It is widely understood that stem cell treatments have the potential to revolutionize medicine. Because of this potential, in 2004 California voters approved Proposition 71 to set up a 10-year, $3 billion program to fund research on stem cells. Under the direction of the California Institute for Regenerative Medicine, this program will pay to build facilities for stem cell research and will fund doctors and scientists to carry out research with the ultimate goal of helping to develop therapies based on stem cells.
For this research to move forward, however, will require a steady supply of stem cells, particularly human embryonic stem cells. Those stem cells are collected from developing human embryos created from eggs—or oocytes—harvested from the ovaries of female donors. Thus much of the promise of stem cells depends on women choosing to donate oocytes to the research effort.
The oocyte donation process is not without risk, however. Donors are given doses of hormones to trigger the production of more eggs than would normally be produced, and this hormone treatment can have various side effects. Once the eggs have matured in the ovary, they must be retrieved via a surgical procedure that is typically performed under anesthesia, and both the surgery and the anesthesia carry their own risks. Furthermore, given the very personal nature of egg donation, the experience may carry psychological risks for some women as well.

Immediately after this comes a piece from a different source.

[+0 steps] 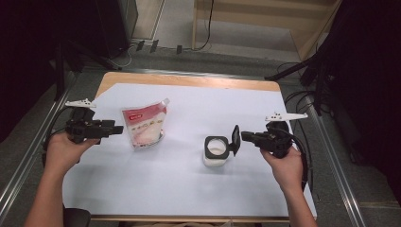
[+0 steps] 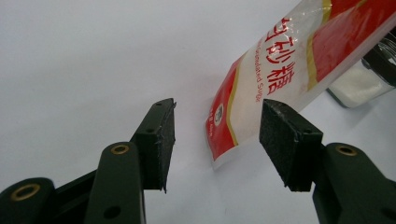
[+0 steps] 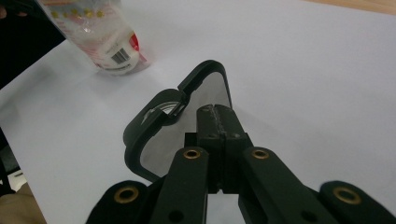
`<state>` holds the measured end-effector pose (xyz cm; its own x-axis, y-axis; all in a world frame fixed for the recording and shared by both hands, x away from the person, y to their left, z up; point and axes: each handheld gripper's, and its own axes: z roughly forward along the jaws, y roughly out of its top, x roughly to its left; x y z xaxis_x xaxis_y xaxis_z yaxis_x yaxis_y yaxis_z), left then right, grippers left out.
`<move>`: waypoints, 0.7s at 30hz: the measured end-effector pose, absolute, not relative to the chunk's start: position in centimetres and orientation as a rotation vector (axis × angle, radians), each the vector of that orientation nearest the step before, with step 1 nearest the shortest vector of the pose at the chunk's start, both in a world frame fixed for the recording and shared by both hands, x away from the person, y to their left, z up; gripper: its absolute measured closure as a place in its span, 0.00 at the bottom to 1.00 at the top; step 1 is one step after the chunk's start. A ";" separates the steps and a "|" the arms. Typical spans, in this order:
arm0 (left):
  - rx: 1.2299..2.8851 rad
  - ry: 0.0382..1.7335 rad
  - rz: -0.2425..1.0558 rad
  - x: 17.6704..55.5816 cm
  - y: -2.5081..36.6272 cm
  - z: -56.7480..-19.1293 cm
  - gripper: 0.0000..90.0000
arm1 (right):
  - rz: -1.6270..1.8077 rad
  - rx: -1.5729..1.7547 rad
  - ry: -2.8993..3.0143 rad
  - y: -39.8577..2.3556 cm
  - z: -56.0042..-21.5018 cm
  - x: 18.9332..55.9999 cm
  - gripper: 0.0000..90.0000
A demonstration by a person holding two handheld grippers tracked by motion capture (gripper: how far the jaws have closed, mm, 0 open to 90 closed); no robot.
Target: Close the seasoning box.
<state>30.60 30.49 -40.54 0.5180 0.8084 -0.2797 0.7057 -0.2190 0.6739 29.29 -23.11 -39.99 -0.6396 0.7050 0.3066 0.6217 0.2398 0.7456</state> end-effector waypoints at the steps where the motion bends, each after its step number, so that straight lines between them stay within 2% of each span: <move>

With this in mind, in 2006 the California Institute for Regenerative Medicine contracted with the National Academies to organize a workshop that would bring together experts from various areas to speak about the potential risks of oocyte donation and to summarize what is known and what needs to be known about this topic. The Committee on Assessing the Medical Risks of Human Oocyte Donation for Stem Cell Research was formed to plan the workshop, which was held in San Francisco on September 28, 2006. This report is a summary and synthesis of that workshop.